Give every line of the listing word for word, beginning at the first and including the line with "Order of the" as the last.
(Beginning of The data)
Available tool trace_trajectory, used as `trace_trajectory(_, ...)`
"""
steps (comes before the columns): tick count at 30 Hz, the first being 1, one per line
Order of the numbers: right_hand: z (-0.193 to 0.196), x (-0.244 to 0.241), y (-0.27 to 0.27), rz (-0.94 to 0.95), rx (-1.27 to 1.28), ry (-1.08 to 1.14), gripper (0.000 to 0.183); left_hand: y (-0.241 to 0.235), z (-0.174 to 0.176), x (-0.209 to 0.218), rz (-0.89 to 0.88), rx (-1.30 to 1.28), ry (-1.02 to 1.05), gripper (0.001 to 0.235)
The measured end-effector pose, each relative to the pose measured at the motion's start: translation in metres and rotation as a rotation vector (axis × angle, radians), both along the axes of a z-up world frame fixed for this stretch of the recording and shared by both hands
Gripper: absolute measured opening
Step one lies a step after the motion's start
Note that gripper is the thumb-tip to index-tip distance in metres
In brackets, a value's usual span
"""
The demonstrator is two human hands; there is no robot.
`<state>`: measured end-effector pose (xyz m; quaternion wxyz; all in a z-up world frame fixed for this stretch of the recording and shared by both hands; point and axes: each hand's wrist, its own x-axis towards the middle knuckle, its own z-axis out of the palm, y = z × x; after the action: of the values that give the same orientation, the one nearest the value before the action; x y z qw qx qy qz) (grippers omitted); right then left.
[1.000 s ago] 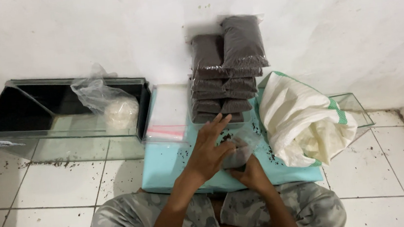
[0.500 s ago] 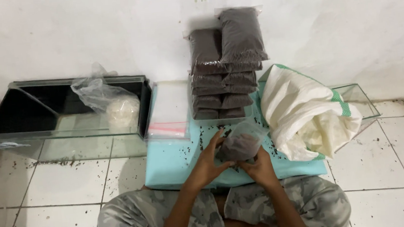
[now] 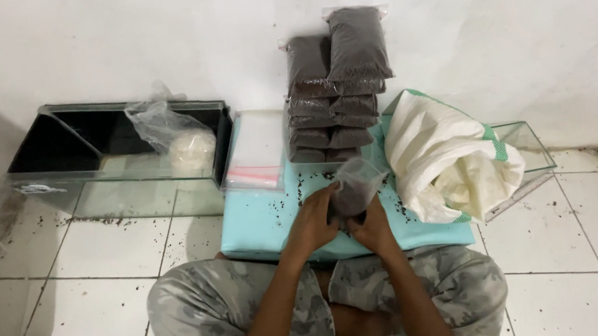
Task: Filling small plastic bags with dark granular substrate from a larger bag
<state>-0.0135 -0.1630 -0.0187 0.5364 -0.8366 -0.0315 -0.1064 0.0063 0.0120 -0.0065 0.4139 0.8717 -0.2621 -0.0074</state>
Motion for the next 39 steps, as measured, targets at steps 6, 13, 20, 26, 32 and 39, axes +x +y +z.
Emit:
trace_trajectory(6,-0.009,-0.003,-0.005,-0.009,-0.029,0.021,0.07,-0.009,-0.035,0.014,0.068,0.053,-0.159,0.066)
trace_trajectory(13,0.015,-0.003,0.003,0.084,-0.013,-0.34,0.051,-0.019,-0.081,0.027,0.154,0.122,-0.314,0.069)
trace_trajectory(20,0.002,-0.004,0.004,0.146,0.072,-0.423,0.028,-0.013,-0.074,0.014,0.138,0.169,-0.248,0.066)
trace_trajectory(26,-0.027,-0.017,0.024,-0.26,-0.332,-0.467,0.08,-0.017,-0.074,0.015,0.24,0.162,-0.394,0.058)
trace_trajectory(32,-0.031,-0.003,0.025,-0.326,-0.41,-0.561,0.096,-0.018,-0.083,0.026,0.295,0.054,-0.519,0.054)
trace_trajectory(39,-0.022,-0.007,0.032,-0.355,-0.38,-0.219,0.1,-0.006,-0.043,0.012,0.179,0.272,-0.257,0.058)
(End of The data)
> Expected answer:
Available tool trace_trajectory, used as `trace_trajectory(_, ...)`
"""
steps (comes before the columns): tick count at 30 Hz, the first being 1, one per line
Order of the numbers: right_hand: z (-0.193 to 0.196), x (-0.244 to 0.241), y (-0.27 to 0.27), rz (-0.94 to 0.95), rx (-1.27 to 1.28), ry (-1.08 to 1.14), gripper (0.000 to 0.183); left_hand: y (-0.241 to 0.235), z (-0.174 to 0.176), x (-0.209 to 0.218), rz (-0.89 to 0.88), rx (-1.30 to 1.28), ry (-1.02 to 1.05), gripper (0.001 to 0.235)

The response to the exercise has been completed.